(352b) Controlled Metal@Metal Oxide Core-Shell Structures for Selective Heterogeneous Catalysis

Metal@metal oxide core-shell catalysts have attracted significant attention as compared to conventional supported catalysts. These structures facilitate construction of promising heterogeneous catalysts due to: (i) the high concentration of catalytically unique metal/metal oxide interfacial sites; (ii) improved chemical and thermal stability of small metal nanoparticles (NPs) by encapsulation with the metal oxides¹; and (iii) spatially regulated delivery of reactants to the interfacial sites². However, the controlled synthesis of these materials is challenging due to the large lattice mismatch between metal and metal oxide crystal structures, and the poor control over the synthesis of reducible metal oxide shells (such as TiO₂ and CeO₂) at room temperature induced by the highly reactive nature of the precursors, which leads to excessively fast, uncontrolled hydrolysis. We discuss a two-step synthesis method, known as “seeded growth”³, as a feasible approach to overcome these challenges. A layer of ligand or surfactant molecules is introduced on the surface of the metal cores prior to encapsulation with the metal oxide shell. The molecules are able to reduce the large interfacial energy, as well as, minimize the aggregation of the NPs in solution. Pd@TiO₂ is used as a probe system to develop a controlled methodology for synthesizing metal@metal-oxide catalytic structures. The parameters that affect Pd NPs synthesis (such as reaction temperature, the amount of reducing agent and surface ligand) are investigated to achieve controlled Pd NP size and distribution. We find that the ligand coverage on the surface of Pd NPs can be affected by different reaction conditions leading to changes in the core-shell structures. Controlled synthesis of TiO₂ porous shell structures is achieved by varying parameters that affect the sol-gel reaction of titanium alkoxide precursor molecules (TAPs). We show that catalytic structures containing Pd NPs encapsulated within a porous TiO₂ film with small pores lead to high hydrodeoxygenation (HDO) reaction selectivity, while maintaining high catalytic activity.

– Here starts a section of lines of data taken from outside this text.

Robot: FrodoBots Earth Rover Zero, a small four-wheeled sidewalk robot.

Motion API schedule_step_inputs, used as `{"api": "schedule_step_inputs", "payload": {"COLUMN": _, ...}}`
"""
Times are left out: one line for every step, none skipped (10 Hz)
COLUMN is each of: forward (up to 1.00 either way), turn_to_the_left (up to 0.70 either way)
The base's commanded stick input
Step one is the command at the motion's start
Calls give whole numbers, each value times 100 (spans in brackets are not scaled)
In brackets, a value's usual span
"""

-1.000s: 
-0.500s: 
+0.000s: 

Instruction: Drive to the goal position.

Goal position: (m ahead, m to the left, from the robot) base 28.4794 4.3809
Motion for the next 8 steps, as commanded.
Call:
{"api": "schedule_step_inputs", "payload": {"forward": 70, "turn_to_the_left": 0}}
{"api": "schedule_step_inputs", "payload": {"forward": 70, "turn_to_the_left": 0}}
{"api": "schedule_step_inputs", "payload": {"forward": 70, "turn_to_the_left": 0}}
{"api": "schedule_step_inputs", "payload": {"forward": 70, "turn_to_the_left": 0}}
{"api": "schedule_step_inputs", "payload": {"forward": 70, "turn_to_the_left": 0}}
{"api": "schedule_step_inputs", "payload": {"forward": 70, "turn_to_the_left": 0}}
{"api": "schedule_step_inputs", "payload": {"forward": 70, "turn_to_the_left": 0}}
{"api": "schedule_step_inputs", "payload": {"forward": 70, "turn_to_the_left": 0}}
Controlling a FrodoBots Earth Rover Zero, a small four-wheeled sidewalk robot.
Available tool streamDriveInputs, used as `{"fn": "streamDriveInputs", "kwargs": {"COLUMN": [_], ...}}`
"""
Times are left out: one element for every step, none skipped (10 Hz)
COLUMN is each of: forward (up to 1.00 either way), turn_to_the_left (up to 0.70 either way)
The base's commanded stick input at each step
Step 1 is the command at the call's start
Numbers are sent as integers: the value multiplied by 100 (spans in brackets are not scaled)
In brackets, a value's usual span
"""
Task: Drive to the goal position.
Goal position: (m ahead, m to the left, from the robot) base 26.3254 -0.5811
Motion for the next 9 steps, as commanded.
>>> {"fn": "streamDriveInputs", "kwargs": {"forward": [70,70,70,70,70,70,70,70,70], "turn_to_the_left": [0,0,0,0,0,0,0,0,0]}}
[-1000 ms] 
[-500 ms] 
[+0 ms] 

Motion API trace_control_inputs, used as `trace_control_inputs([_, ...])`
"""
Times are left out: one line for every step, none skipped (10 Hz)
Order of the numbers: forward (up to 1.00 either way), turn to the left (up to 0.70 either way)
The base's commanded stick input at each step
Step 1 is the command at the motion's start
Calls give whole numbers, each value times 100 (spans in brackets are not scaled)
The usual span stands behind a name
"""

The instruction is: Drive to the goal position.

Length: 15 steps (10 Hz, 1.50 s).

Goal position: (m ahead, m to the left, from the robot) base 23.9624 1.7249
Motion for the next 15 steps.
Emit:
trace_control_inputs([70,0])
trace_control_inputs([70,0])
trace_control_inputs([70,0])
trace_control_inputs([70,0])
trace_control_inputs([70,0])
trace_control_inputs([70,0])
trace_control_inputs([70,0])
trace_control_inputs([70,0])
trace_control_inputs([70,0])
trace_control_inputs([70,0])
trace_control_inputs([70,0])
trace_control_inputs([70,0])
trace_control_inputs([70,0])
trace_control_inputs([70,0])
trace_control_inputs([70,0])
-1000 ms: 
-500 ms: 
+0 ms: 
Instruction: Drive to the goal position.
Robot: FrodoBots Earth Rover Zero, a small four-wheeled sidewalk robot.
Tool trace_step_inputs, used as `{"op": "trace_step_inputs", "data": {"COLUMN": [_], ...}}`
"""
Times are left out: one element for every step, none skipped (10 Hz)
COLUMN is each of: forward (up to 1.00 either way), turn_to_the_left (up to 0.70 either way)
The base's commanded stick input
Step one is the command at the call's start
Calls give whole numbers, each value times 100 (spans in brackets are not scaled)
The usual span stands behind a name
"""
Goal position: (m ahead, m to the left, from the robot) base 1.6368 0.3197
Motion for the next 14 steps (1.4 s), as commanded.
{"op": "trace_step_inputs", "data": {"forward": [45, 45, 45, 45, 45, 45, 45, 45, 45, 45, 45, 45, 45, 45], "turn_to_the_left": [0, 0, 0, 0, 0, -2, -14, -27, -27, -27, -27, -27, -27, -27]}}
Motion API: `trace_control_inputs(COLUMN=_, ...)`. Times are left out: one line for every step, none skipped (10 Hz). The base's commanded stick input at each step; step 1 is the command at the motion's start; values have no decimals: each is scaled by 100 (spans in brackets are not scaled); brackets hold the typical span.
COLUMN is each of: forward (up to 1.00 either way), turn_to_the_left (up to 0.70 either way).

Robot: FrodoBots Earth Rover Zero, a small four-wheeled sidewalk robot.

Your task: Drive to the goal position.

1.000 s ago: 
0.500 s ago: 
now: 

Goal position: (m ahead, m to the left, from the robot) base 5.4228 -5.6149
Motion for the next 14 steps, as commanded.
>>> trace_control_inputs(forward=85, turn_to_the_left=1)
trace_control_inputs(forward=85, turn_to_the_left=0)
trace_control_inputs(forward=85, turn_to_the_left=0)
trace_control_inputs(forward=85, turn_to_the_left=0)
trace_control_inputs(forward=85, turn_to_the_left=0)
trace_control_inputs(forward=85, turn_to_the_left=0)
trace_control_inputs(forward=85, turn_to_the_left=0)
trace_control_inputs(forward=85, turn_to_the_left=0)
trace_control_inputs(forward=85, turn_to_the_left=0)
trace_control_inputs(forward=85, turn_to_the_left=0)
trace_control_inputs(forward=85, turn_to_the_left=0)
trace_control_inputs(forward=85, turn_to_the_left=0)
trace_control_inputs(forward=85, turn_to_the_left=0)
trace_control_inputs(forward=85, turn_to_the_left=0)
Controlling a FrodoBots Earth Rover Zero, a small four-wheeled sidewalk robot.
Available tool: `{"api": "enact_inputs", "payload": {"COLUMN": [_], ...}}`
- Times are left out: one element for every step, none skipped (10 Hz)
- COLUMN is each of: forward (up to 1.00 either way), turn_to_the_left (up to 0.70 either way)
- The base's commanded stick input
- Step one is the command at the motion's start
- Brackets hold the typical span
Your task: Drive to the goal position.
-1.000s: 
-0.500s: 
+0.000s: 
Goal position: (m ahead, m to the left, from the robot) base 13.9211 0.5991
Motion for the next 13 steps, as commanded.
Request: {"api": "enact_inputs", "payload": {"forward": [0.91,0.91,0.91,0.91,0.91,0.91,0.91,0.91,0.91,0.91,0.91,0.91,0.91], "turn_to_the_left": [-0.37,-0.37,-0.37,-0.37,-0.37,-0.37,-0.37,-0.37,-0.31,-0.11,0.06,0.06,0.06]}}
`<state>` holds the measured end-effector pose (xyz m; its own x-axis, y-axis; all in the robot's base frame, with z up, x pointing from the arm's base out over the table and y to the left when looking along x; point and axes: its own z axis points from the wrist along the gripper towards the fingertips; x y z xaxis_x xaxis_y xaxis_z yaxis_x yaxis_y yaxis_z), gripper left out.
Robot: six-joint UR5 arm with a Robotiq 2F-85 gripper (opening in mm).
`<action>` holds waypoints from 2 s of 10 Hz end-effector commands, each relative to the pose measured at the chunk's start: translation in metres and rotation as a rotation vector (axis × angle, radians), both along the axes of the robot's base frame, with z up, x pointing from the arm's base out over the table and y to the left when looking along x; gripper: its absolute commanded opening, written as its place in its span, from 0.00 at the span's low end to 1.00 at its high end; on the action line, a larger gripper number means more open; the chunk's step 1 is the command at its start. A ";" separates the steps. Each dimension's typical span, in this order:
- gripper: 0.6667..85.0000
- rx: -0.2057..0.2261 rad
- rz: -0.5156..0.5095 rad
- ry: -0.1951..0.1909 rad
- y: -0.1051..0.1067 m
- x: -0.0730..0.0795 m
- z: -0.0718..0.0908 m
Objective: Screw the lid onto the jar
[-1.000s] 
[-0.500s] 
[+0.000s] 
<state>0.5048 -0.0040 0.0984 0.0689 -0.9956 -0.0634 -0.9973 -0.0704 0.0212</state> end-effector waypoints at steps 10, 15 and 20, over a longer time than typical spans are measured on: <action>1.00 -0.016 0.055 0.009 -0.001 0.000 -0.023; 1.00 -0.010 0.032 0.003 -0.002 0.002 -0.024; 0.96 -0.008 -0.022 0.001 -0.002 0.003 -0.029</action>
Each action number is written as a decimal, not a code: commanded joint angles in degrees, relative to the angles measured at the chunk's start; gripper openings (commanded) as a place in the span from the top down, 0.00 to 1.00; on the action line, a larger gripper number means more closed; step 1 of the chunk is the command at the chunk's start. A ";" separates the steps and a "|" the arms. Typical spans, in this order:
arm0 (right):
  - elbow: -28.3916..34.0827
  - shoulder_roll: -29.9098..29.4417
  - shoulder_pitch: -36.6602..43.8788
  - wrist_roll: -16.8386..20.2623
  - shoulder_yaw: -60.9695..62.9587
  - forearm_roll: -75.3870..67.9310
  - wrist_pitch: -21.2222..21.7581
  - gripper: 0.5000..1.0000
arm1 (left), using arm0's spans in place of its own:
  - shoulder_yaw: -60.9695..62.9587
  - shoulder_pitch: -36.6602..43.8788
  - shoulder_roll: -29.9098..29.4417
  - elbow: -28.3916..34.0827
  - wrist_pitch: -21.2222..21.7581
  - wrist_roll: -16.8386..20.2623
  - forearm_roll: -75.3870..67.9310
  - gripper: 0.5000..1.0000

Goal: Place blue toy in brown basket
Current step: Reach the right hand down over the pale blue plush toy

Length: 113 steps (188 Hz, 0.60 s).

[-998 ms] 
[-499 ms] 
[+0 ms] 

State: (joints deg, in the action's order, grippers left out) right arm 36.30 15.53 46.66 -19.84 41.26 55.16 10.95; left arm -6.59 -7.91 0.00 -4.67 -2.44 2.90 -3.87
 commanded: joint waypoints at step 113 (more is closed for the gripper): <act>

Catalyst selectivity is found to depend on both the presence of Pd-TiO₂ interfacial sites and the pore size of the TiO₂ shell². The insights obtained from this systematic study provide a platform for controlled synthesis of metal@metal oxide core-shell structures with varying metal and metal oxide compositions.

REFERENCES

[1] Gould, T. D., Izar, A., Weimer, A. W., Falconer, J. L. and Medlin, J. W. ACS Catal. 4 (2014), 2714.

[2] J. Zhang, B. Wang, E. Nikolla, and J. W. Medlin, Angew. Chem. Int. Ed. 56 (2017), 6594.

[3] Li, G. & Tang, Z. Nanoscale 6 (2014), 3995.